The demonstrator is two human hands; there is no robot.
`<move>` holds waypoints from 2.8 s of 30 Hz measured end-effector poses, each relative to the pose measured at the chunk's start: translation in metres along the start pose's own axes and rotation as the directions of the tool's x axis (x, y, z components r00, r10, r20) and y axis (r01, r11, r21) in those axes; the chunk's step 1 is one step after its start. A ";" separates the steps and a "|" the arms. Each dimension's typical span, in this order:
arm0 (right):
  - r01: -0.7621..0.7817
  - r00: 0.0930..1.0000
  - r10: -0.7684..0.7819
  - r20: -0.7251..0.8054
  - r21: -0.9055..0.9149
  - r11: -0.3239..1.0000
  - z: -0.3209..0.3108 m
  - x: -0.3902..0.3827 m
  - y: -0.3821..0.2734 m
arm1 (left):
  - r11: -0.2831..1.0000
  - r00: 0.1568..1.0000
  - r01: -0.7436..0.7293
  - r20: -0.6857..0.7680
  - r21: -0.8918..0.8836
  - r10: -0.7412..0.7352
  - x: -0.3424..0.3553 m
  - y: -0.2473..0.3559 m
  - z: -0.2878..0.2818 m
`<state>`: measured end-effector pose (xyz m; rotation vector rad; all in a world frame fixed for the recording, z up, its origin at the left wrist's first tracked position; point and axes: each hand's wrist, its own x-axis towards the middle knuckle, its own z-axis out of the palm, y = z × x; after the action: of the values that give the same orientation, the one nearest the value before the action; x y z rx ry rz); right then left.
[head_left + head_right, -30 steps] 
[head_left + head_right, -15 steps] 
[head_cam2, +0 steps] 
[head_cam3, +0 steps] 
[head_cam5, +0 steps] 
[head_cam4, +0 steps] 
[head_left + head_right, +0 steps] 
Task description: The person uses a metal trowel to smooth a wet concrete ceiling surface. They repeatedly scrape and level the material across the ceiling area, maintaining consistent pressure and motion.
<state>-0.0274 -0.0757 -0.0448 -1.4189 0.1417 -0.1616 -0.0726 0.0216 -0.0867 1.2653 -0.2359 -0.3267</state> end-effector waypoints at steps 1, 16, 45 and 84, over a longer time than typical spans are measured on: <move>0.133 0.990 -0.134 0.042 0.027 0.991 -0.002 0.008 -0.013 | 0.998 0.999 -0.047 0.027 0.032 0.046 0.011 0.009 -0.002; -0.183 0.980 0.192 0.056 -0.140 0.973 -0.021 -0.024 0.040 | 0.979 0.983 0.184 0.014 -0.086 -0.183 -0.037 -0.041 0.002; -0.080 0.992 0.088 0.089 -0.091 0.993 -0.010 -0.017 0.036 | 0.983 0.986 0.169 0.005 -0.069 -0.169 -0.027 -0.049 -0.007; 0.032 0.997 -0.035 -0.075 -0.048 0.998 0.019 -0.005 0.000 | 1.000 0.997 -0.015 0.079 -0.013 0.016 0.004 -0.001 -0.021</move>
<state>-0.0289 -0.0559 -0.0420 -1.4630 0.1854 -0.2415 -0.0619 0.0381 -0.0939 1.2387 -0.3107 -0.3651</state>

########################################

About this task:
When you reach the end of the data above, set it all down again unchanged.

Solved problem:
The demonstrator is two human hands; there is no robot.
`<move>` holds waypoints from 2.8 s of 30 Hz measured end-effector poses, each relative to the pose measured at the chunk's start: translation in metres along the start pose's own axes and rotation as the directions of the tool's x axis (x, y, z components r00, r10, r20) and y axis (r01, r11, r21) in those axes; the chunk's step 1 is one step after its start. A ";" separates the steps and a "|" the arms. Each dimension's typical span, in this order:
arm0 (right):
  - r01: -0.7621..0.7817
  - r00: 0.0930..1.0000
  - r10: -0.7684..0.7819
  - r20: -0.7251..0.8054
  - r21: -0.9055..0.9149
  - r11: -0.3239..1.0000
  - z: -0.3209..0.3108 m
  - x: -0.3902..0.3827 m
  - y: -0.3821..0.2734 m
arm1 (left):
  - r11: -0.2831..1.0000
  - r00: 0.1568..1.0000
  - r01: -0.7436..0.7293
  - r20: -0.6857..0.7680
  - r21: -0.8918..0.8836
  - r10: -0.7412..0.7352
  - x: -0.3424..0.3553 m
  - y: -0.2473..0.3559 m
  - z: -0.2878..0.2818 m
`<state>`: measured end-effector pose (xyz m; rotation vector rad; all in a world frame fixed for the recording, z up, its origin at the left wrist's first tracked position; point and axes: each hand's wrist, its own x-axis towards the middle knuckle, its own z-axis out of the palm, y = z × x; after the action: of the values that give the same orientation, the one nearest the value before the action; x y z rx ry rz); right then left.
[head_left + head_right, -30 steps] 
[head_left + head_right, -15 steps] 
[head_cam2, +0 steps] 
[head_cam3, +0 steps] 
[head_cam5, +0 steps] 
[head_cam4, +0 steps] 
[head_left + head_right, +0 steps] 
Task description: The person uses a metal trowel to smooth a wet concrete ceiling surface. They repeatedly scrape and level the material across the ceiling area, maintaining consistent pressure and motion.
<state>-0.0274 -0.0757 -0.0448 -1.4189 0.1417 -0.1616 -0.0726 0.0216 -0.0867 1.2653 -0.2359 -0.3267</state> end-effector waypoints at steps 1, 16, 45 and 84, over a longer time than typical spans are measured on: <move>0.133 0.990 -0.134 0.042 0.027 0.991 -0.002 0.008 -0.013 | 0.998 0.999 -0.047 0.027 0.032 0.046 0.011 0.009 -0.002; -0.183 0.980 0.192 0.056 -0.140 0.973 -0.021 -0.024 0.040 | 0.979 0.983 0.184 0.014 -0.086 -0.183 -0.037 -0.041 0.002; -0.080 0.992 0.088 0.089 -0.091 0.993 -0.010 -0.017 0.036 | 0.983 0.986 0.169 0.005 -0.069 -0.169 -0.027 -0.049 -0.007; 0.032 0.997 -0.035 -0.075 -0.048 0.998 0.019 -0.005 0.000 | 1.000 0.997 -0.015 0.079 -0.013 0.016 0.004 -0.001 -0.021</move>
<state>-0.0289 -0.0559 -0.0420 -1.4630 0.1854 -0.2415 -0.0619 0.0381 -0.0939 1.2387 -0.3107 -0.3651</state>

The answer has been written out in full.